To understand how consumers are being impacted by the pandemic, N26 has released global and U.S. specific consumer research. The company’s research included a survey that asked 10,000 adults across Europe and the U.S. to discuss how “their financial lives are being impacted” by the coronavirus pandemic.
According to new research by mobile banking platform N26, 78 percent of Americans have changed priorities when it comes to personal finances due to the coronavirus pandemic. While 63 percent of respondents cited the state of the economy, 59 percent cited health concerns as the reason for the shift in priorities.
Consequently, due to isolation measures creating new daily routines, Americans are actually saving $219.72 per month on average.
“A majority of Americans feel that their financial priorities have shifted for 2020 in light of the recent spread of COVID-19,” said a spokesperson from N26. “While some of these financial changes and trends may only last the length of this pandemic period, many will stay. People are starting to experience first-hand the benefits of digital banking from an app or desktop at home, having their money at their fingertips as well as some of the cool and innovative features to budget, save and transfer funds.”

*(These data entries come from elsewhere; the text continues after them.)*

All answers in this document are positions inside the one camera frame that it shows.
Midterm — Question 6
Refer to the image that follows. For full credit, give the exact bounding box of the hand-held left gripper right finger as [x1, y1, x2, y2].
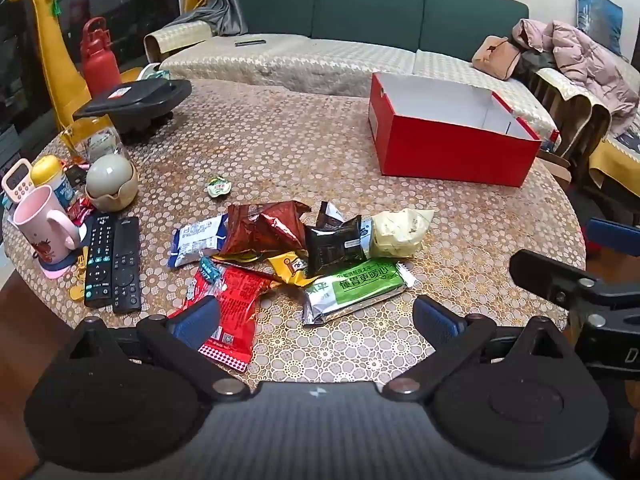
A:
[382, 296, 571, 403]

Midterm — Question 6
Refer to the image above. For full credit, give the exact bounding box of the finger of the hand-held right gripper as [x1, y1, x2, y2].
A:
[509, 249, 608, 317]
[587, 219, 640, 248]

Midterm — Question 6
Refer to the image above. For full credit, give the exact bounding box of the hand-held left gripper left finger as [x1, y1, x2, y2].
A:
[72, 296, 251, 403]

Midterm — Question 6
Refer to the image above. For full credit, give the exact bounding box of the red snack packet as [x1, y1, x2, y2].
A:
[167, 266, 283, 372]

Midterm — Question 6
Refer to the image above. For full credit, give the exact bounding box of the blue white snack packet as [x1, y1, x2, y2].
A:
[167, 214, 230, 268]

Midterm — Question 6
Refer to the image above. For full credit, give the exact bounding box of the green silver snack packet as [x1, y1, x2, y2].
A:
[302, 258, 416, 327]

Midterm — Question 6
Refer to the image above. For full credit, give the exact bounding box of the pale yellow snack packet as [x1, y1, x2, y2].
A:
[367, 208, 436, 259]

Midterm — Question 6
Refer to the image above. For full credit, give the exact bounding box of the brown foil snack packet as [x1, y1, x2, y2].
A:
[255, 200, 313, 252]
[220, 204, 273, 257]

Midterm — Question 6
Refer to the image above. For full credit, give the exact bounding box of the black snack packet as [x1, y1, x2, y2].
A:
[305, 215, 368, 277]

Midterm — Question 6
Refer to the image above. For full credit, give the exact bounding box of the small jelly cup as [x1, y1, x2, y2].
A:
[205, 176, 232, 199]

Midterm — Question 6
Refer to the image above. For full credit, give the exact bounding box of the red cardboard box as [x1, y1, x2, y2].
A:
[368, 72, 542, 188]

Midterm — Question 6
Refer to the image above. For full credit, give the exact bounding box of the small dark brown packet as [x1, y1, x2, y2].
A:
[316, 201, 346, 231]

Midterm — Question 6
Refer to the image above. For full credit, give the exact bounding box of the slim black remote control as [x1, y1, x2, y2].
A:
[112, 216, 142, 314]

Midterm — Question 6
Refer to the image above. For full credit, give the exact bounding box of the brown cardboard box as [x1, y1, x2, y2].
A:
[537, 152, 571, 183]

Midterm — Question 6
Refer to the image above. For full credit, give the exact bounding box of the wide black remote control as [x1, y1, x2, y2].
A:
[84, 212, 121, 309]

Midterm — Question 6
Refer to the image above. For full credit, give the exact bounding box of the wooden side sofa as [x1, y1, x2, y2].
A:
[530, 60, 640, 191]

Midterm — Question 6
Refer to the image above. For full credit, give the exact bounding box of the beige armrest cover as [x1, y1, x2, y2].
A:
[537, 67, 640, 191]

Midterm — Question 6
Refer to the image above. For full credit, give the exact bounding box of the small red candy wrapper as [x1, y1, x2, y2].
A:
[67, 197, 96, 226]

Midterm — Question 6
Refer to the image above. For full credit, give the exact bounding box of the beige ball-shaped container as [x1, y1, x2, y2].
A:
[85, 154, 138, 212]

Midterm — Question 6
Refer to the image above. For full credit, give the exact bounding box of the pink down jacket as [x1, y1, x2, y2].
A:
[512, 19, 636, 136]

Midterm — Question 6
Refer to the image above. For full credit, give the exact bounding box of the pink mug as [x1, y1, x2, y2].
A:
[12, 185, 81, 263]

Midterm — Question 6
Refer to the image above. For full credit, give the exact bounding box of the dark grey garment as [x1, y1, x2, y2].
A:
[515, 50, 551, 81]

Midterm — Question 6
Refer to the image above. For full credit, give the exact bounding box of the gold floral tablecloth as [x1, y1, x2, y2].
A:
[2, 79, 587, 391]

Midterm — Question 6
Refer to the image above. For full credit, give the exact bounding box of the glass jar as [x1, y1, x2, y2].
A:
[60, 127, 126, 166]

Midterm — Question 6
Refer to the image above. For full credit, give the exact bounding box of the yellow-capped white bottle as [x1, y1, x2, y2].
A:
[31, 155, 78, 208]

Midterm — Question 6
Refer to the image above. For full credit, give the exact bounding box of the tan bag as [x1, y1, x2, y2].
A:
[472, 36, 526, 81]

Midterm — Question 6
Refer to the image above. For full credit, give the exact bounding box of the blue cushion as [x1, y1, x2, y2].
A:
[575, 0, 624, 56]

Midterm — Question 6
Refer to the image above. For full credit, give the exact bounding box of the white kitchen timer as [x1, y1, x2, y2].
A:
[1, 158, 35, 206]

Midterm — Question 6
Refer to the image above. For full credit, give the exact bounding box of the black lidded appliance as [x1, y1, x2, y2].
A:
[72, 79, 193, 146]

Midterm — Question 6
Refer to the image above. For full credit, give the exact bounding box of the red water bottle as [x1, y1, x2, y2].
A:
[80, 16, 123, 98]

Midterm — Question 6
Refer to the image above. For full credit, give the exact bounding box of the beige checked sofa cover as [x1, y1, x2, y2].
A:
[145, 20, 558, 131]

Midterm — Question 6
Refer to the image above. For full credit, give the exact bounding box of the yellow giraffe toy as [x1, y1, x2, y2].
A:
[7, 0, 143, 131]

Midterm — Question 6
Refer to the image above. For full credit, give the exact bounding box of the glass sliding door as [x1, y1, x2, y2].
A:
[0, 0, 181, 161]

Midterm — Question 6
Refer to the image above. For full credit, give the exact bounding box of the green sofa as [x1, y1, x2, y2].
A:
[145, 0, 561, 128]

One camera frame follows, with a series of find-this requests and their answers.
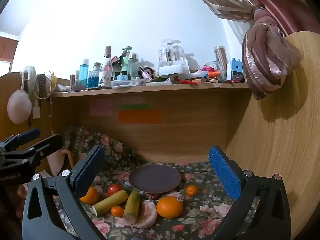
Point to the pale pink object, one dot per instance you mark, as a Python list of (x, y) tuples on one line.
[(57, 161)]

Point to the clear plastic container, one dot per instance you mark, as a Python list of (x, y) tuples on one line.
[(128, 83)]

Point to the white fluffy pompom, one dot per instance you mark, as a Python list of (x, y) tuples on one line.
[(18, 107)]

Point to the pink sticky note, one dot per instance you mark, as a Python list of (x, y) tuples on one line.
[(101, 107)]

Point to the orange white marker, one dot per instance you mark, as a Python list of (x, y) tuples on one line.
[(207, 74)]

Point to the dark floral cloth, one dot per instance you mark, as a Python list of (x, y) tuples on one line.
[(200, 220)]

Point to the round glass jar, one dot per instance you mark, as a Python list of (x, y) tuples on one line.
[(212, 66)]

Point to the tall blue liquid bottle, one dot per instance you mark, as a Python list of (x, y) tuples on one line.
[(84, 73)]

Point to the large orange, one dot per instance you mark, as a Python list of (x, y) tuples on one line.
[(170, 207)]

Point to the dark pink satin curtain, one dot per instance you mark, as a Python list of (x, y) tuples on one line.
[(287, 5)]

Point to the dark red jujube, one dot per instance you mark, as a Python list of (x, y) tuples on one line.
[(153, 196)]

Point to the peeled pomelo segment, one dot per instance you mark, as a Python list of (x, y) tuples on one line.
[(148, 215)]

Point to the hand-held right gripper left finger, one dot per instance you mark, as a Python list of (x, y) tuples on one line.
[(86, 175)]

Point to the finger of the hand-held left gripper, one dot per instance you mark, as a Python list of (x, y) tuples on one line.
[(28, 135), (51, 142)]

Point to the clear bottle with illustrated label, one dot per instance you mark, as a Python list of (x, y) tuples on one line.
[(106, 72)]

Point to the white toothbrush package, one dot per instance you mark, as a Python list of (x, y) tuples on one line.
[(171, 51)]

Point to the white fluffy headband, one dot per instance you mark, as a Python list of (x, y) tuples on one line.
[(31, 73)]

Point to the black lace headband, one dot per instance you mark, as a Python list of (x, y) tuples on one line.
[(43, 85)]

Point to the striped pink sheer curtain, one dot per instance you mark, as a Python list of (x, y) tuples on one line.
[(265, 55)]

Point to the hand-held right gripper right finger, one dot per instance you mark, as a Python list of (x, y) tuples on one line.
[(225, 172)]

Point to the faceted blue glass bottle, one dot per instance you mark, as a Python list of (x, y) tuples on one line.
[(93, 78)]

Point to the brown cosmetic tube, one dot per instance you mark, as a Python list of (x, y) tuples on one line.
[(73, 80)]

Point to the small tangerine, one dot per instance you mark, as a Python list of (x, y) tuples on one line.
[(117, 211), (191, 190)]

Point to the tapered yellow green fruit piece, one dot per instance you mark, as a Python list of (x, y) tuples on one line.
[(132, 206)]

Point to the green pump bottle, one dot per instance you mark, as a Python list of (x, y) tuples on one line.
[(125, 62)]

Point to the blue white pencil sharpener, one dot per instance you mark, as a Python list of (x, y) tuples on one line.
[(235, 71)]

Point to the yellow headband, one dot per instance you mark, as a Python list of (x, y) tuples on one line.
[(53, 78)]

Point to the clear bottle with silver cap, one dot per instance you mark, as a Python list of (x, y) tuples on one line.
[(133, 66)]

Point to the white box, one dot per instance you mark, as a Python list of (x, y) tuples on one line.
[(173, 68)]

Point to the clear jar of sticks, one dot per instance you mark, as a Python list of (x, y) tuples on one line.
[(220, 58)]

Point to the red tomato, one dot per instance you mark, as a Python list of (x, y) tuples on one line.
[(114, 189)]

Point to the medium orange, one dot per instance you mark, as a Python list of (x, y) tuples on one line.
[(91, 196)]

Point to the dark brown round plate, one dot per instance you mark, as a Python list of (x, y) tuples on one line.
[(155, 178)]

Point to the wooden shelf unit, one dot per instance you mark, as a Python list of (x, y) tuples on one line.
[(187, 135)]

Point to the orange sticky note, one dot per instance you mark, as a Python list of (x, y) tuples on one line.
[(140, 116)]

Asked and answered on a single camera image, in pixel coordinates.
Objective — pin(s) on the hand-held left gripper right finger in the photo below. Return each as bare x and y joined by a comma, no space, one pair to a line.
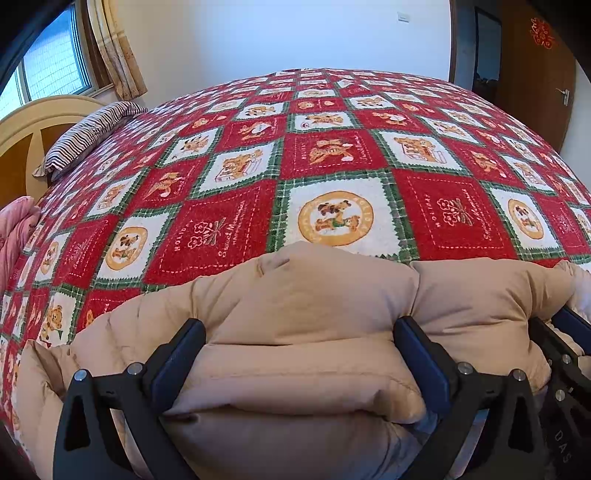
422,364

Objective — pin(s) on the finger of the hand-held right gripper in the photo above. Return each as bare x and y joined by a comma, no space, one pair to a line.
554,346
575,323

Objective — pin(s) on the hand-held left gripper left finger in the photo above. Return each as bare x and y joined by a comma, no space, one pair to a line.
180,364

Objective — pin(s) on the light quilted puffer jacket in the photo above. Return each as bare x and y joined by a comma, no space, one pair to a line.
300,323

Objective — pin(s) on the folded pink floral quilt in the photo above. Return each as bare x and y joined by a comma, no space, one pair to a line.
16,230

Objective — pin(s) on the brown wooden door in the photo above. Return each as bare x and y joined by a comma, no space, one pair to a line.
531,101

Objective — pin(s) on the red printed checked blanket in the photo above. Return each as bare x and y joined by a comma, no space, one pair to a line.
323,152

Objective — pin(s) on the striped pillow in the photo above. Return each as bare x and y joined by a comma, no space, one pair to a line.
87,134

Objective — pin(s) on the cream and wood headboard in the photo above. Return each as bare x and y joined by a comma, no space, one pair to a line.
18,138

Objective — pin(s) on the red paper door decoration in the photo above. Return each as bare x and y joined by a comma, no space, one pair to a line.
542,32

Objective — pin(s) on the narrow beige floral curtain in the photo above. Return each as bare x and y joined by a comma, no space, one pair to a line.
120,60

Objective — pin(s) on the window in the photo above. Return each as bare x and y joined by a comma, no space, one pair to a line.
55,60

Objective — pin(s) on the brown door frame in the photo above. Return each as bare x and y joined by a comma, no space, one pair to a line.
452,46

Though grocery and miscellaneous food stores saw an increase of 25 percent and discount stores saw an increase of 28 percent as Americans continue to stay at home, other industries saw large decreases, accounting for money saved by consumers. In the U.S. specifically, N26 data found a 39 percent decrease in eating out at restaurants and a 23 percent decrease in fast-food sales. Online food delivery services, like DoorDash and Uber Eats saw a 23 percent increase.
Taxicabs and passenger cars, like Uber and Lyft, have similarly seen a 46 percent decrease as people avoid travel because of stay-at=home orders.
Meanwhile, as many consumers look to retail therapy as a way to cope, online retail sales have seen a 23 percent increase as physical stores remain closed. At the same time, subscription services have become the second-highest category for American spending.